A functional SNP in miR-625-5p binding site of AKT2 3'UTR is associated with noise-induced hearing loss susceptibility in the Chinese population.

The purposes of the current study were to investigate the association of a few of single nucleotide polymorphisms (SNPs) within the AKT2 gene and noise-induced hearing loss (NIHL) susceptibility and explore the potential mechanism underlying NIHL. Three SNPs (rs2304186, rs41275750, and rs76524493) were genotyped in a Chinese population which consists of 690 NIHL patients and 650 normal hearing controls. Bioinformatic analysis was conducted to predict the potential miRNA-binding site of SNPs. Plasmid construction, cell transfection, and dual-luciferase reporter assay were performed to investigate the potential molecular mechanism of SNPs involving in NIHL. The results revealed that rs2304186 GT genotype (OR = 1.41; 95% CI = 1.09-1.83) and TT genotype (OR = 1.51; 95% CI = 1.08-2.10) imparted increased risk of NIHL, and the increased risk could also be found in a dominant model (OR = 1.44; 95% CI = 1.12-1.84). The stratification analysis showed that rs2304186 GT/TT conferred a higher risk for NIHL, especially in subgroups of male, age (35-45 and > 45 years), noise exposure time (> 16 years), and noise exposure level (≤ 85 and ≥ 92 dB), when GG genotype as a reference.
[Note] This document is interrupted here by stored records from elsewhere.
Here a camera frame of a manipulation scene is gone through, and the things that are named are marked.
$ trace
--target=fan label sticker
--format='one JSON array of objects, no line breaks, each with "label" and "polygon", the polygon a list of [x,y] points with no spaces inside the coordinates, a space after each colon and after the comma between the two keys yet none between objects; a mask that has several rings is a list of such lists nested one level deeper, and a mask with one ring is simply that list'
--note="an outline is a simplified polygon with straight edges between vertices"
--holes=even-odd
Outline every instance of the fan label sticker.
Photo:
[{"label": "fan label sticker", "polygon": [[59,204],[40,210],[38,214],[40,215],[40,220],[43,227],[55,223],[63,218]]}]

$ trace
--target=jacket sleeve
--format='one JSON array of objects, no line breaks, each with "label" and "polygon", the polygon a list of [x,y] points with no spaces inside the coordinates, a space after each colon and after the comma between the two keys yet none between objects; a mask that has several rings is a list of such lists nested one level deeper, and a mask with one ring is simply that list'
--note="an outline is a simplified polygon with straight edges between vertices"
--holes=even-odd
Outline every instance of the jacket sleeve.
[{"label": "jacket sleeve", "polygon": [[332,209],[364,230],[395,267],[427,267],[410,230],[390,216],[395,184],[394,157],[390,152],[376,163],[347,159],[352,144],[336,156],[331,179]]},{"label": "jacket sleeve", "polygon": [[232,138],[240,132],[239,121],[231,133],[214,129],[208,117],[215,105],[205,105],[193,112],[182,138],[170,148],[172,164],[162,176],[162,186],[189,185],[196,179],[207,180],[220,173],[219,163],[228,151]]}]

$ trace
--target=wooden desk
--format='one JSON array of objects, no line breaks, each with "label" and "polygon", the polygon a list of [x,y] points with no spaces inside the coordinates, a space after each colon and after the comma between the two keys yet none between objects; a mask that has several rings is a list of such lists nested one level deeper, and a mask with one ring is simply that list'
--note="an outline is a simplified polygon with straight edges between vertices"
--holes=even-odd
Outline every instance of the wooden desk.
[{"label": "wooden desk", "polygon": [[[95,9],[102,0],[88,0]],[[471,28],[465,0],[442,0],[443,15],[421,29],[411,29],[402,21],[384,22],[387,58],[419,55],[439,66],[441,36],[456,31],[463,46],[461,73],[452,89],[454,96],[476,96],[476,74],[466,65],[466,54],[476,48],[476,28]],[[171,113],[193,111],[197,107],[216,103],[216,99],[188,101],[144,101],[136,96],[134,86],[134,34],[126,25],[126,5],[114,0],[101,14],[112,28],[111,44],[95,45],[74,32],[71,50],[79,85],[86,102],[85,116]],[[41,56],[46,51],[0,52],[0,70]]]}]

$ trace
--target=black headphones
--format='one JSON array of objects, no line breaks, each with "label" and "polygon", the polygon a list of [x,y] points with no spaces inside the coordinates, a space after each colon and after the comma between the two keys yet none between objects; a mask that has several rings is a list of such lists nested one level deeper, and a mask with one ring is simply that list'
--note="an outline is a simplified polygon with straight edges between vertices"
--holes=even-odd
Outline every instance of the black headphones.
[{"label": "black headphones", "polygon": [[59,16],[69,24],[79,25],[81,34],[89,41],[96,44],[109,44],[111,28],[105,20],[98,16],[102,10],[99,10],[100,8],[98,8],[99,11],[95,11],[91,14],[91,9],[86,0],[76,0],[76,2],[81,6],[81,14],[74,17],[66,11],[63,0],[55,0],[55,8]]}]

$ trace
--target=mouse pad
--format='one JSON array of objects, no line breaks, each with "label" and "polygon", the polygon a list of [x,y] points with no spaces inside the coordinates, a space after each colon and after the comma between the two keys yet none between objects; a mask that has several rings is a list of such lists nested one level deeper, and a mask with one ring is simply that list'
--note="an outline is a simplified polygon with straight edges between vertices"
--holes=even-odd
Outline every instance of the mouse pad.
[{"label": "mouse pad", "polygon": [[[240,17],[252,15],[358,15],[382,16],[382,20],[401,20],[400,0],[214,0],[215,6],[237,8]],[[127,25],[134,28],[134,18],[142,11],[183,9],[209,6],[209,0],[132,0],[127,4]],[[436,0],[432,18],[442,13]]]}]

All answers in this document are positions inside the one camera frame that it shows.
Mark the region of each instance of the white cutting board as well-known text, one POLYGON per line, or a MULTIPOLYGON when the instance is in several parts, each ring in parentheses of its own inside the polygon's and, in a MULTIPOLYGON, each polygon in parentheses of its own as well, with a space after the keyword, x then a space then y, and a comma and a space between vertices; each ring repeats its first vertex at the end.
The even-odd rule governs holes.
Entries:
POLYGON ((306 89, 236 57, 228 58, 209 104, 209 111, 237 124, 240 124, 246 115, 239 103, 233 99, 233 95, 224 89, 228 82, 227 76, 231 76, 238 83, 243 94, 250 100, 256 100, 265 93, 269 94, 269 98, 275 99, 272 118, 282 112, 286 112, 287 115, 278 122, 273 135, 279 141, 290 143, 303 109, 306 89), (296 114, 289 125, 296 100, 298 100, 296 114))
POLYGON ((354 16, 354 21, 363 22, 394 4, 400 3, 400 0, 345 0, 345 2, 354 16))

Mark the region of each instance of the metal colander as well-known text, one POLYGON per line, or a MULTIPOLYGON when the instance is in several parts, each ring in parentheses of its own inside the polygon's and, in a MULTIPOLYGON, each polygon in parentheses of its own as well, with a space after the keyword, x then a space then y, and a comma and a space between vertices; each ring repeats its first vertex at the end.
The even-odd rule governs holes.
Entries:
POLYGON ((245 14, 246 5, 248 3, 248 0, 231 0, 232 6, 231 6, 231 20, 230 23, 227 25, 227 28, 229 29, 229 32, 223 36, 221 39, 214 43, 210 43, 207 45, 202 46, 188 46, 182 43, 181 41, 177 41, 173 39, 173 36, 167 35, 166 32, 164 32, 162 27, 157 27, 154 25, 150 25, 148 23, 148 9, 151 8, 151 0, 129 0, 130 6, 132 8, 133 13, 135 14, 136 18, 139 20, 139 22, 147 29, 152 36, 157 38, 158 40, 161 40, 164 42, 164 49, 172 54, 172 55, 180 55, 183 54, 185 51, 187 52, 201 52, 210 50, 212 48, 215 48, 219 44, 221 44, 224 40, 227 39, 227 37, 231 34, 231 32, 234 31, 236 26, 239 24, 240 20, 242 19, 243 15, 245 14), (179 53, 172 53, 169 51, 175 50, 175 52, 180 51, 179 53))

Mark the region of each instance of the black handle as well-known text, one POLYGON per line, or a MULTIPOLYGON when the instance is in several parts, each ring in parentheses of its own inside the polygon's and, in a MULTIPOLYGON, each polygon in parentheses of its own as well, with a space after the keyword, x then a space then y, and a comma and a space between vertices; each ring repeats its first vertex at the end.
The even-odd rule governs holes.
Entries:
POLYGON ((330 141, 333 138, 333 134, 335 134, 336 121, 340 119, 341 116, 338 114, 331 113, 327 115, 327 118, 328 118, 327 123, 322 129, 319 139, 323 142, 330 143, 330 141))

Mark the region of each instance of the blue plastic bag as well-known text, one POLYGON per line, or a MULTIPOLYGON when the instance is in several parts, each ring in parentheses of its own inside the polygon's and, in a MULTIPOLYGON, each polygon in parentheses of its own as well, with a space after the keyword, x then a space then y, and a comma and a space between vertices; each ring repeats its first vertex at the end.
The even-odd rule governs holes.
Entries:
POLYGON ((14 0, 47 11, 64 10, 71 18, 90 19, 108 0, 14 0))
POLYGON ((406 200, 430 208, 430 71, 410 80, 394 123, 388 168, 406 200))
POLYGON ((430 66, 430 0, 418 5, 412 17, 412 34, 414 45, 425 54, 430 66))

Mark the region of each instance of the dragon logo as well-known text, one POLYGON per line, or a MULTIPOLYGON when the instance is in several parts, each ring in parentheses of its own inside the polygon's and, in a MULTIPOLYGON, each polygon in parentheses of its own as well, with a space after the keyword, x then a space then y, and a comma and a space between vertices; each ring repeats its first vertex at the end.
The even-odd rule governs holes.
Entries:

Furthermore, the haplotype TCCTACT (rs2304186-rs41275750-rs76524493) was found to be significantly associated with a high risk of NIHL (OR = 1.19; 95% CI = 1.02-1.40). Functional experiments showed that rs2304186 G allele combined with hsa-miR-625-5p mimics could significantly decrease the luciferase activity compared with T allele, indicating that rs2304186 altered the binding affinity of hsa-miR-625-5p to SNP rs2304186 mutation region, thus directly targeting AKT2 gene. In conclusion, our study provides evidence for the first time that SNP rs2304186 of AKT2 3'UTR might affect NIHL susceptibility by altering the binding affinity of has-miR-625-5p to mutation region in an allele-specific manner and it may act as a potential biomarker of NIHL susceptibility.